Nous avons enfin aujourd’hui un renouveau du genre de débat que l’économie classique portait au 19e siècle – Adam Smith, John Stuart Mill, en passant par Marx et Alfred Marshall. La question était de savoir comment minimiser les revenus non gagnés en tant que rente économique. À cette époque, la principale forme de rente économique qu’ils essayaient de minimiser était la rente foncière. L’idée était de se débarrasser de la classe des propriétaires héréditaires, qui était traitée comme une forme de frais généraux. Dans l’économie d’aujourd’hui, les principaux rentiers sont financiers. Il n’y a plus de classe de propriétaires, car les deux tiers des Américains sont propriétaires de leur propre maison (à crédit, bien sûr). Les taux d’accession à la propriété sont plus élevés en Europe continentale et en Angleterre. Vous n’avez pas de classe de propriétaires héréditaires vivant du loyer foncier. Ce que vous avez, c’est une classe financière qui a émergé après la Première Guerre mondiale de telle sorte qu’elle est devenue les nouveaux planificateurs centraux. C’est une nouvelle concentration de richesses, qui s’engage dans un nouveau type de guerre économique, non seulement contre les travailleurs mais aussi contre le gouvernement, pour s’approprier le domaine public en le finançant. Cela se fait en endettant les gouvernements et en ils vendent les infrastructures publiques. Cela se passe en Amérique aux niveaux national et local, pour des villes et des États endettés comme New York.

Comment la Chine et la Russie évitent-elles que leurs économies se financiarisent? Comment peuvent-ils éviter qu’une économie financiarisée ne devienne une économie à coût élevé et perde son avantage commercial international? L’enjeu de la dé-dollarisation est de savoir comment créer une alternative à une économie financiarisée et dollarisée, qui essaiera de minimiser le coût de la vie et de minimiser le coût des affaires, au lieu d’une économie coûteuse comme c’est le cas. aux Etats-Unis.
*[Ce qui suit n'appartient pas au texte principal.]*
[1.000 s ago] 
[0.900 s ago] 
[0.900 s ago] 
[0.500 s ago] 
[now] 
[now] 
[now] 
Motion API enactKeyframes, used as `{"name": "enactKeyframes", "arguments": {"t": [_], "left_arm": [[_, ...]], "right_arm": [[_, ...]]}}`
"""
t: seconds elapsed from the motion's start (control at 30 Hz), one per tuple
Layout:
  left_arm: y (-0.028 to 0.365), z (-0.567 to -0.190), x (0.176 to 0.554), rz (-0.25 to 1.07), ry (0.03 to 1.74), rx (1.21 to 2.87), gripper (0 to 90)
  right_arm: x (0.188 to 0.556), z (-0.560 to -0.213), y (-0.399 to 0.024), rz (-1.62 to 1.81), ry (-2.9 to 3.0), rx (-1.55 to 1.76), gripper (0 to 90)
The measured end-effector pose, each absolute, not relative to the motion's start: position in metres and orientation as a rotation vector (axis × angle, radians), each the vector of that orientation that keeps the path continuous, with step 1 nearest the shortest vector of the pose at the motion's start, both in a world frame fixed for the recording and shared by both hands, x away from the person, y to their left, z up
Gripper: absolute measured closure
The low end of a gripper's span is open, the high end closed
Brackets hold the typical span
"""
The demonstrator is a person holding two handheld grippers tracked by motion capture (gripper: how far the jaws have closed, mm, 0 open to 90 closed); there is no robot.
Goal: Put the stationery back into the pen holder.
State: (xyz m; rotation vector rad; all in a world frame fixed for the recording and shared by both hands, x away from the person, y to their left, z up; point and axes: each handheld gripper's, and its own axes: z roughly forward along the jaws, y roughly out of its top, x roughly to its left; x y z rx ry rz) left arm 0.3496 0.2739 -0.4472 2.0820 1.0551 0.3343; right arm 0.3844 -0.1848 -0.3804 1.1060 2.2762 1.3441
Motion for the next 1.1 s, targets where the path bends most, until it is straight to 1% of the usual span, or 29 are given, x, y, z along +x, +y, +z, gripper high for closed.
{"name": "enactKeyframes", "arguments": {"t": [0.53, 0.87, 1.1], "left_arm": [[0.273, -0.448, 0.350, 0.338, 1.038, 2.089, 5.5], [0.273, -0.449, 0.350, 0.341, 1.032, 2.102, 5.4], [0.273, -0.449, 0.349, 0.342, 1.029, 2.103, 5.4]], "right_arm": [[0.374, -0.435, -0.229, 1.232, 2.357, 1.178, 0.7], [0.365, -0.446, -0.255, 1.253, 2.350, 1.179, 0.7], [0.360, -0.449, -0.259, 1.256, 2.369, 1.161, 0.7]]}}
La réponse qu’ils ont est que, dans une certaine mesure, il y aura de l’or comme moyen de colonisation. Mais par-dessus tout, la Chine, la Russie, l’Iran et d’autres pays vont se tenir mutuellement leurs devises commerciales. Ils remplacent les dollars par de l’or et par les devises de l’autre. C’est essentiellement la réponse que le monde aurait pu prendre après la Première Guerre mondiale et ne l’a pas fait, et aurait pu prendre après la Seconde Guerre mondiale s’il avait suivi la politique de Keynes. Enfin, avec l’aide de Donald Trump isolant la Chine et la Russie, la diplomatie américaine crée un bloc indépendant et les aide à faire ce qui était impensable dans le passé.